Infelizmente, “Uma Janela para o Amor”, adaptado de E. M. Forster, não está entre os melhores títulos da dupla. Sim, o elenco é estelar - Helena Bonham Carter, Judi Dench e Maggie Smith, além de Daniel Day-Lewis num de seus primeiros papéis no cinema - e a direção de arte é primorosa (venceu o Oscar da categoria), como convém a um produto Ivory-Merchant. O roteiro, porém, é vaporoso demais, as situações nunca tem grande peso dramático, e o conflito central - o romance entre Julian Sands (em atuação desmemorável) e Bonham Carter - nunca deslancha de verdade. Ao final, o que fica são as belas locações em Florença na primeira metade do filme. Os diálogos inconsequentes, porém, serão rapidamente esquecidos.

(Nota no IMDb: 7,4)



“O Segredo da Cabana” (“The Cabin in the Woods”, 2012)

Em meio a um mar de filmes de terror que se levam muito a sério, este é um bom exemplo de filme criativo e bem-humorado. Filho de Joss Whedon - um dos primeiros nerds a estourar em Hollywood, responsável pela série cult “Buffy, a caça-vampiros” e as primeiras duas partes de “Os Vingadores” - e Drew Goddard, criador da boa série do Demolidor no Netflix, “O segredo da cabana” brinca com a gramática dos filmes de terror. 
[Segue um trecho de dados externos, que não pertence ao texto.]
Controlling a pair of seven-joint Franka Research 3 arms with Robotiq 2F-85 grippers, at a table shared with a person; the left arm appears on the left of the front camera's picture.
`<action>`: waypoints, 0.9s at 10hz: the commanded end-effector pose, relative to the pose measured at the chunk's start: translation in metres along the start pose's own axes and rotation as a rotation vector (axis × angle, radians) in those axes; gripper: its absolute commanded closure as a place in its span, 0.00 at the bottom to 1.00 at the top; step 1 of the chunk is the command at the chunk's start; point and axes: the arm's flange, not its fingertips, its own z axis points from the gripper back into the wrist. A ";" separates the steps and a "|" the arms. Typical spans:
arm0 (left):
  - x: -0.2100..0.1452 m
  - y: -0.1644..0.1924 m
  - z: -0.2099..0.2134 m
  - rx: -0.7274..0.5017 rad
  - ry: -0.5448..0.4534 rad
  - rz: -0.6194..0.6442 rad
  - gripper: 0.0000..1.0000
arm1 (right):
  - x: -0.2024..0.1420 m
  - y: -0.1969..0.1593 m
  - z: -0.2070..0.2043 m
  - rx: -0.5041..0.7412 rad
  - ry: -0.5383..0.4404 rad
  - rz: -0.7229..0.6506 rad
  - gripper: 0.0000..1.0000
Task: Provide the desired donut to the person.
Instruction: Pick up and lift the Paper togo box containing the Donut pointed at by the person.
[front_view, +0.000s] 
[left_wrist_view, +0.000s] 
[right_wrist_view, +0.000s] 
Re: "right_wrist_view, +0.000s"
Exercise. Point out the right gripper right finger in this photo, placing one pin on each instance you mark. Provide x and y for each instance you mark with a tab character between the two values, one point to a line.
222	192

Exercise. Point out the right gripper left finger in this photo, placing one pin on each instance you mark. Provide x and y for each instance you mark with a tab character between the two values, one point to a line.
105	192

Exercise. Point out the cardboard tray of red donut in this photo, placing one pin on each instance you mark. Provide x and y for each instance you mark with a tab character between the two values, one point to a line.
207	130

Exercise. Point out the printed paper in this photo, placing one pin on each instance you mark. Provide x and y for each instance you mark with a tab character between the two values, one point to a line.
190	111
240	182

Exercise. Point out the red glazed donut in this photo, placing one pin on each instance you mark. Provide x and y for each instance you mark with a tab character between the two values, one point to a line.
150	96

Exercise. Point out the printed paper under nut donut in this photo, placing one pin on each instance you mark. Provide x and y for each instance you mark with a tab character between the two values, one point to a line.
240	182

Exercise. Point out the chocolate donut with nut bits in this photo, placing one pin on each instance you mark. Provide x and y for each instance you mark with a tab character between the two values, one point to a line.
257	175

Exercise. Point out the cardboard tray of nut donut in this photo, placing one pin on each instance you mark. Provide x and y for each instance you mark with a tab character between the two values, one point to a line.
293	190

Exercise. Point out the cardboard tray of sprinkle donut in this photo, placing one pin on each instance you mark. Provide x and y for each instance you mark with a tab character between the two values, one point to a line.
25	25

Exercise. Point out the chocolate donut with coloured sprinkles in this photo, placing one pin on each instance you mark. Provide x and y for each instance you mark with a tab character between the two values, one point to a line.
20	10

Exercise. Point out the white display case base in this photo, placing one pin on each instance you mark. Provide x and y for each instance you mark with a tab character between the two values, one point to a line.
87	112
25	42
Mesmo no Brasil, clichês como uma festa de jovens tarados numa cabana isolada, e um psicopata que os mata um a um já são conhecidos há décadas. Whedon e Goddard partem dessa premissa cansada para imaginar um mundo onde esses clichês são, na verdade, produto de uma narrativa maior, ligada um pouco à mitologia e à cultura corporativa norte-americana. É difícil explicar mais sem dar “spoilers”, mas fica o alerta aos fãs do terror em busca de algo um pouco diferente: vale a pena assistir.

(Nota no IMDb: 7,0)



“Mônica e o desejo” (“Sommeren med Monika”, 1953) 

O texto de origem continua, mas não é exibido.